Read through the entries below and copy each line where "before" turns up.

Input data:
- - - - - - -

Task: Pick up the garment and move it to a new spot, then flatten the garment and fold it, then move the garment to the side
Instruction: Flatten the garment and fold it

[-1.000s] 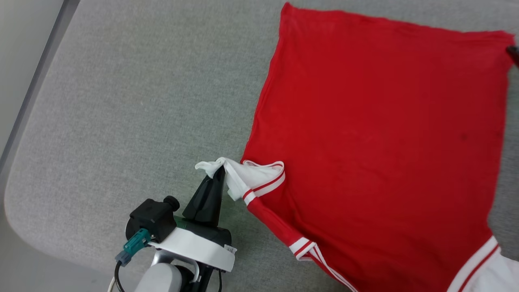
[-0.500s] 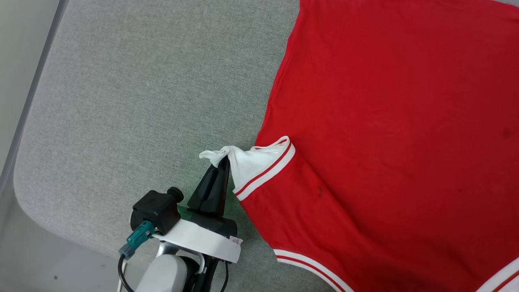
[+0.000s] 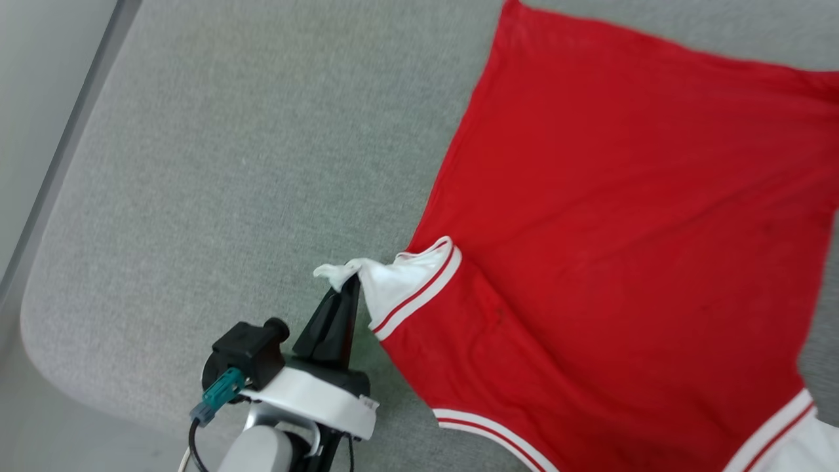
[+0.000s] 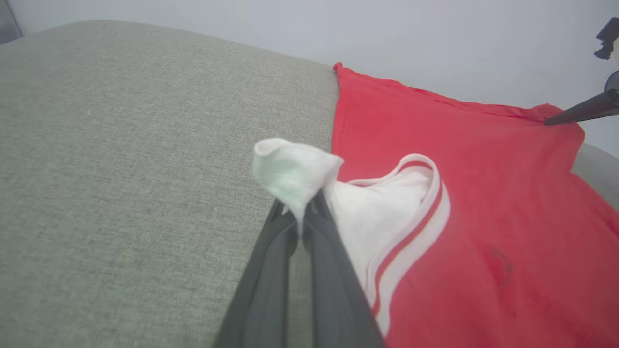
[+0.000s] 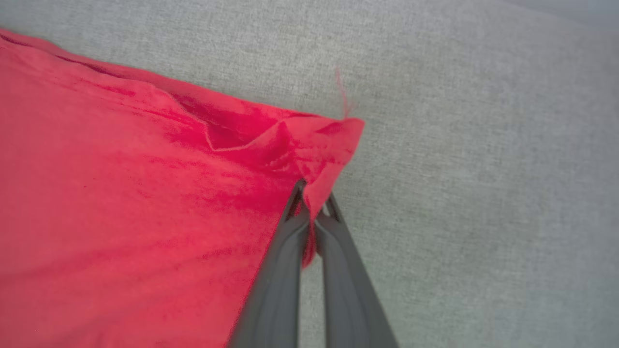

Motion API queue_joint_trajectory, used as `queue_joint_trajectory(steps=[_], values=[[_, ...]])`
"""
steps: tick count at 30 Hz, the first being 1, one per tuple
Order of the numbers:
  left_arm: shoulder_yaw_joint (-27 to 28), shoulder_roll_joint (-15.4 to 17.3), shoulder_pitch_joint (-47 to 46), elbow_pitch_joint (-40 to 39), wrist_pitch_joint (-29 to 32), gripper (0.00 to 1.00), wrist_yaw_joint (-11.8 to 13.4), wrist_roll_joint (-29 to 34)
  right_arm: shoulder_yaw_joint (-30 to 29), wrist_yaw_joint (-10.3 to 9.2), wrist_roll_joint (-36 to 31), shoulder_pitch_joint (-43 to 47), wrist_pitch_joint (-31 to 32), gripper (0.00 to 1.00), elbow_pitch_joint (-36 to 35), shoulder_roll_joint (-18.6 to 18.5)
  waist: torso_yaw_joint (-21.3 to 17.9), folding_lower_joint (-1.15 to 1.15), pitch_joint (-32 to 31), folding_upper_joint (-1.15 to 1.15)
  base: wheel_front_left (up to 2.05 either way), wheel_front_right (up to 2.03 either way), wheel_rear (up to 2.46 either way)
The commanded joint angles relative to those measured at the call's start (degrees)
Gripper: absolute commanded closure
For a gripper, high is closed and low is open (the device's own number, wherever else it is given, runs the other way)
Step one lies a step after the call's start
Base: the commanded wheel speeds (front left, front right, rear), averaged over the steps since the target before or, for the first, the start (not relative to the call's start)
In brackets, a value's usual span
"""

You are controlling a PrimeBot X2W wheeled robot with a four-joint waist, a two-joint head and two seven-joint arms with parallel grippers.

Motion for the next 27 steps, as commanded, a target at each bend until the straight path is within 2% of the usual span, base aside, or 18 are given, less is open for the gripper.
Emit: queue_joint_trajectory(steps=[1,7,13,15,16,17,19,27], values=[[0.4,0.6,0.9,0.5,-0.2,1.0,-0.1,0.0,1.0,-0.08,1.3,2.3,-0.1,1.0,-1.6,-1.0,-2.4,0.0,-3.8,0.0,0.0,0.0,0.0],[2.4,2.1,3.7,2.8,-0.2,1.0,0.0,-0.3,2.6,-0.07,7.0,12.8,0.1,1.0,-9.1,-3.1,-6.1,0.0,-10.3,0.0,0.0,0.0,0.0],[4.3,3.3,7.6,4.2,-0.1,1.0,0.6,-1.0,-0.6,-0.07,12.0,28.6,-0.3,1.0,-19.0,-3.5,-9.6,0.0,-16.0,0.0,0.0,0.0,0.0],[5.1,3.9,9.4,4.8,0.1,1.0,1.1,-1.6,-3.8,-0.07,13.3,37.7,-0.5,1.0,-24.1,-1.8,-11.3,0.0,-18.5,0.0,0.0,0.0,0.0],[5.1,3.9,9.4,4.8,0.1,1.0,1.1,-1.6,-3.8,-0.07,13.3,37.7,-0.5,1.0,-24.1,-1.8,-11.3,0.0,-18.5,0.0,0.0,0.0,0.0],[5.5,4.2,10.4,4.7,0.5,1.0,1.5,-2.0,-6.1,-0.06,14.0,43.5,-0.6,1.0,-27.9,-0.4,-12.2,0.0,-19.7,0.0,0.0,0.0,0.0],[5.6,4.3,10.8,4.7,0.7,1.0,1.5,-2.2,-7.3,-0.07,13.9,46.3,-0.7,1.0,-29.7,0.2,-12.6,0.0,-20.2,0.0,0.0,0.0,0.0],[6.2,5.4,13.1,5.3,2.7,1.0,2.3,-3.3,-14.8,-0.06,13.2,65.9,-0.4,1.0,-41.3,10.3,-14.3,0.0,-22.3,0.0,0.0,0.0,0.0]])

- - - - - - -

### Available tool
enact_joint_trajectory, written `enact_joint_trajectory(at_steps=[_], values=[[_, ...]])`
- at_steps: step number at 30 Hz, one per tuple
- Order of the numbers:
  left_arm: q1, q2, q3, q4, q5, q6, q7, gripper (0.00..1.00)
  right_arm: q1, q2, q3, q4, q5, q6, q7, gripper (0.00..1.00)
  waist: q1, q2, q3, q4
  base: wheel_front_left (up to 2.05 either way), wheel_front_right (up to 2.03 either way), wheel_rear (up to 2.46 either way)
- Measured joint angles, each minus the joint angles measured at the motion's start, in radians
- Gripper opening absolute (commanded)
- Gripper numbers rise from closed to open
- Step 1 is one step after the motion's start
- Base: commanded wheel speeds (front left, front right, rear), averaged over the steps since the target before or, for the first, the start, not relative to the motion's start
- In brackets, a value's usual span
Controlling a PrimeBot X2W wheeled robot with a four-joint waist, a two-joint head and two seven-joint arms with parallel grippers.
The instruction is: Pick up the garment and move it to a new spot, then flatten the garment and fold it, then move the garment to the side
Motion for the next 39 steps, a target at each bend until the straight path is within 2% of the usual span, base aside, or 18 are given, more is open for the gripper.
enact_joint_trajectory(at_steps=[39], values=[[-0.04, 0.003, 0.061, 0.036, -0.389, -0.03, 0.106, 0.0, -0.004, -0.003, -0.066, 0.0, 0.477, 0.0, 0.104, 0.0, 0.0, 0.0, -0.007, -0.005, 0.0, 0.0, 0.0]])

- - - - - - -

Your response:
Base: the commanded wheel speeds (front left, front right, rear), averaged over the steps since the target before or, for the first, the start (not relative to the call's start)
- Base: commanded wheel speeds (front left, front right, rear), averaged over the steps since the target before or, for the first, the start, not relative to the motion's start

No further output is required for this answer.